A better multi-monitor experience with Visual Studio 2019

Ruben Rios

Visual Studio 2019 now supports per-monitor DPI awareness (PMA) across the IDE. PMA support means the IDE and more importantly, the code you work on appears crisp in any monitor display scale factor and DPI configuration, including across multiple monitors.

Visual Studio 2019 (left) with system scaling vs Visual Studio 2019 (right) with the PMA option enabled.

If you have used Visual Studio across monitors with different scale factors or remoted into a machine with a different configuration than the host device, you might have noticed Visual Studio’s fonts and icons can become blurry and in some cases, even render content incorrectly. That’s because versions prior to Visual Studio 2019 were set to render as a system scaled application, rather than a per-monitor DPI aware application (PMA).

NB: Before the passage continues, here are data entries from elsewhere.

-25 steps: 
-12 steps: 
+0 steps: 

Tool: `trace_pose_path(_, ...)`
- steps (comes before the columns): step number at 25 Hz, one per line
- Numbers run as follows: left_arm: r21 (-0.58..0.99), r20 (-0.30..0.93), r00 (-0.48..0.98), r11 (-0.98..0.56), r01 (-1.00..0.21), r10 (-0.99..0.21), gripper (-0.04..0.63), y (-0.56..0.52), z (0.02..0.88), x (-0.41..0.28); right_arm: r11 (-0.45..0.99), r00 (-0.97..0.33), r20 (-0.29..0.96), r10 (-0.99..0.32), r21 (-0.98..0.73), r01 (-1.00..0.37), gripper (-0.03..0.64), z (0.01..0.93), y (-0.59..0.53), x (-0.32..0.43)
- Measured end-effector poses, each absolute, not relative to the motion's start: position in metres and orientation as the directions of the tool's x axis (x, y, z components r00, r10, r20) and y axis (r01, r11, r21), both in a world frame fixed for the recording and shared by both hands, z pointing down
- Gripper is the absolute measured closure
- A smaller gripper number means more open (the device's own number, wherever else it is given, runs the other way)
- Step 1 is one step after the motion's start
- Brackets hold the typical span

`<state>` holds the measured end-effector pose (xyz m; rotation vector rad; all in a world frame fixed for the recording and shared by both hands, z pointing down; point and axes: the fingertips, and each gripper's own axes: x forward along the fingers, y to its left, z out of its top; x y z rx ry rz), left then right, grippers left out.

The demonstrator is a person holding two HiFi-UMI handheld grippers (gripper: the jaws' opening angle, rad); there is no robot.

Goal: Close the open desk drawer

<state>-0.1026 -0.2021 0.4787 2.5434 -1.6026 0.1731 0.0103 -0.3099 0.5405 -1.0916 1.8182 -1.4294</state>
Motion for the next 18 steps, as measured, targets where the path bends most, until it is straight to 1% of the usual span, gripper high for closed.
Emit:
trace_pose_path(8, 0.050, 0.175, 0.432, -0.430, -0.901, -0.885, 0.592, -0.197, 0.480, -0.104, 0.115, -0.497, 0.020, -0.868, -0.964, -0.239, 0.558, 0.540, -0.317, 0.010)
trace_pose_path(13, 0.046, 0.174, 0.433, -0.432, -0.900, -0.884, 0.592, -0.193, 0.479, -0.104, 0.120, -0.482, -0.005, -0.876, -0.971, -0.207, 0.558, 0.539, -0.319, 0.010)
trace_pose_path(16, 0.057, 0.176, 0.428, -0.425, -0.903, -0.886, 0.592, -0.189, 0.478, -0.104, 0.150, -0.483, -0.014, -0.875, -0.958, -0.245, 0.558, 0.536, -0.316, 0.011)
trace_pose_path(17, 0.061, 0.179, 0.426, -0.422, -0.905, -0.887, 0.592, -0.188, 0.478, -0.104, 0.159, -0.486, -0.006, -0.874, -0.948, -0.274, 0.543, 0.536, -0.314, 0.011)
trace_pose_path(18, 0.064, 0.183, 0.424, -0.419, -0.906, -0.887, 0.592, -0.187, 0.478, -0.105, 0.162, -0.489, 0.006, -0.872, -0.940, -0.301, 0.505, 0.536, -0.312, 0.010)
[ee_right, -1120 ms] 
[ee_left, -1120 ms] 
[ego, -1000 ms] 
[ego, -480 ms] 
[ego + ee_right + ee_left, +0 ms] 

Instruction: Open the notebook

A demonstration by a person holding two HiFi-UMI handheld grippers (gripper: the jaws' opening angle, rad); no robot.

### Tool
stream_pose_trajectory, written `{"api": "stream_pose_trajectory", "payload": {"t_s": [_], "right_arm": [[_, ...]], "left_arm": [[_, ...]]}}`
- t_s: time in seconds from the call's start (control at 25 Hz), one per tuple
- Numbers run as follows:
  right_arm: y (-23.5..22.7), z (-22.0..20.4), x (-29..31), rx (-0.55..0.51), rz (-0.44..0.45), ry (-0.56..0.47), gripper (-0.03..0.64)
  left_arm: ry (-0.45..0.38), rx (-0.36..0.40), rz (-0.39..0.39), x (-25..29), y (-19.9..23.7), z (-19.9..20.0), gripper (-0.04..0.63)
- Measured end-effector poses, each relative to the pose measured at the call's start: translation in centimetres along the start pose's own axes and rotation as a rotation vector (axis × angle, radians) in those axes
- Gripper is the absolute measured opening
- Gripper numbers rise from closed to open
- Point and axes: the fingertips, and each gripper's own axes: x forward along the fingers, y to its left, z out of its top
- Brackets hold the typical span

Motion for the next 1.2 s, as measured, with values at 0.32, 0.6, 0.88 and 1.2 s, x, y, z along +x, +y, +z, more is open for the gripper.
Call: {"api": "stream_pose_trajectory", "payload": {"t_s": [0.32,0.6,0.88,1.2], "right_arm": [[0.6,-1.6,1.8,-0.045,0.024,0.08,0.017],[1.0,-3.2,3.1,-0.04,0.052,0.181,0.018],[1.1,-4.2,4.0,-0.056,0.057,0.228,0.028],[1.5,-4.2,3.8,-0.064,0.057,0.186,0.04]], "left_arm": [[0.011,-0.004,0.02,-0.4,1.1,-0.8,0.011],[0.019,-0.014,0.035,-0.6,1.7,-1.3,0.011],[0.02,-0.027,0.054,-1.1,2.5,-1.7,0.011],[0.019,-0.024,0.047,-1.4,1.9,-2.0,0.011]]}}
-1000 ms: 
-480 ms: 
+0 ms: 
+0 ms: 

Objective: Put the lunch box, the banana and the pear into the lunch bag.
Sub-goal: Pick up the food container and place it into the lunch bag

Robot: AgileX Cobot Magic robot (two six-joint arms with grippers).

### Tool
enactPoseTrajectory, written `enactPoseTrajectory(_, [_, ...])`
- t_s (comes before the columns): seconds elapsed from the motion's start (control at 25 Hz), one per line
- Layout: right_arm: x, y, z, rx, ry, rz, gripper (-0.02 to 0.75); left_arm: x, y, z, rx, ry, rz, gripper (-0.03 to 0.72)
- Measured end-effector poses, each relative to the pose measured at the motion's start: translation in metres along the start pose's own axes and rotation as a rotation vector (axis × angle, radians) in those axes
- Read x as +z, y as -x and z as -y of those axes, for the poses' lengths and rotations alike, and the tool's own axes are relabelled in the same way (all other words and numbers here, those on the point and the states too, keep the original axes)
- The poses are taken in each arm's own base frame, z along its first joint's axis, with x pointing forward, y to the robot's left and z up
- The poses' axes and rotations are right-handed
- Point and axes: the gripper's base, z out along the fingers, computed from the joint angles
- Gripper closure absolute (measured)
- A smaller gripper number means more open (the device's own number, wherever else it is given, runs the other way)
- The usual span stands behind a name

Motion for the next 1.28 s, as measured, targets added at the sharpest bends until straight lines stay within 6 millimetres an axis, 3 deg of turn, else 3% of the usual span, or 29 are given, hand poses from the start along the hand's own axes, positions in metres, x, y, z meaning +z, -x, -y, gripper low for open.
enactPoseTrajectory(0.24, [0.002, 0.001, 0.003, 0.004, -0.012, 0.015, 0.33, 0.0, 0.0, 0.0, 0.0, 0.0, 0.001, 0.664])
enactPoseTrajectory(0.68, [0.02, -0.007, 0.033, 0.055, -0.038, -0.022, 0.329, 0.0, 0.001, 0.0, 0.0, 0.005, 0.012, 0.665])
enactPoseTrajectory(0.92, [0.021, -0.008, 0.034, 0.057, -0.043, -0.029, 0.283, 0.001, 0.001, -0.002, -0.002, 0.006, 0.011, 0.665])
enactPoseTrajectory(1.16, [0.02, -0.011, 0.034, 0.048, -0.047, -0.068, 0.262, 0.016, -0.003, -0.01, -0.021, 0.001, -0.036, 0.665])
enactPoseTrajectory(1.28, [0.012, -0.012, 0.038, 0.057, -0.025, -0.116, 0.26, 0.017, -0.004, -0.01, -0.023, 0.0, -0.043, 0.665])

System scaled applications render accurately on the primary display as well as others in the same configuration but have visual regressions such as blurry fonts and images when rendering on displays with different configurations. When working for extended periods of time, these visual regressions can be a distraction or even a physical strain.

Visual Studio 2019 Preview 1 included the core platform support for per-monitor DPI awareness and Preview 2 includes additional fixes for usability issues around scaling, positioning and bounding (e.g. content renders within the bounds of tool windows). Preview 2 also adds several more popular tool windows that now correctly handle per-monitor DPI awareness.

How to enable PMA for Visual Studio 2019

The easiest way to try the new PMA functionality is on Visual Studio 2019 Preview 2. You’ll need to have the Windows 10 April 2018 Update or a newer build installed along with the latest version of .NET Framework 4.8. If you’re still running Preview 1 then you also need to enable “Optimize rendering for screens with different pixel densities” in the Preview Features node of the Tools -> Options dialog.

The option to enable and disable PMA is located on the “Preview Features” node.

There are many features where you’ll start to see Visual Studio render clear fonts and crisp images. Here’s a few of the most used UI in Visual Studio where you should notice a difference.

  • Core Shell
  • Menus and context menus
  • Most code editors
  • Solution Explorer
  • Team Explorer
  • Toolbox
  • Breakpoints
  • Watch
  • Locals
  • Autos
  • Call Stack

Visual Studio 2019 Preview 2 also fixes some of the usability issues affecting UI positioning, scaling and content bounding that were discovered in Preview 1.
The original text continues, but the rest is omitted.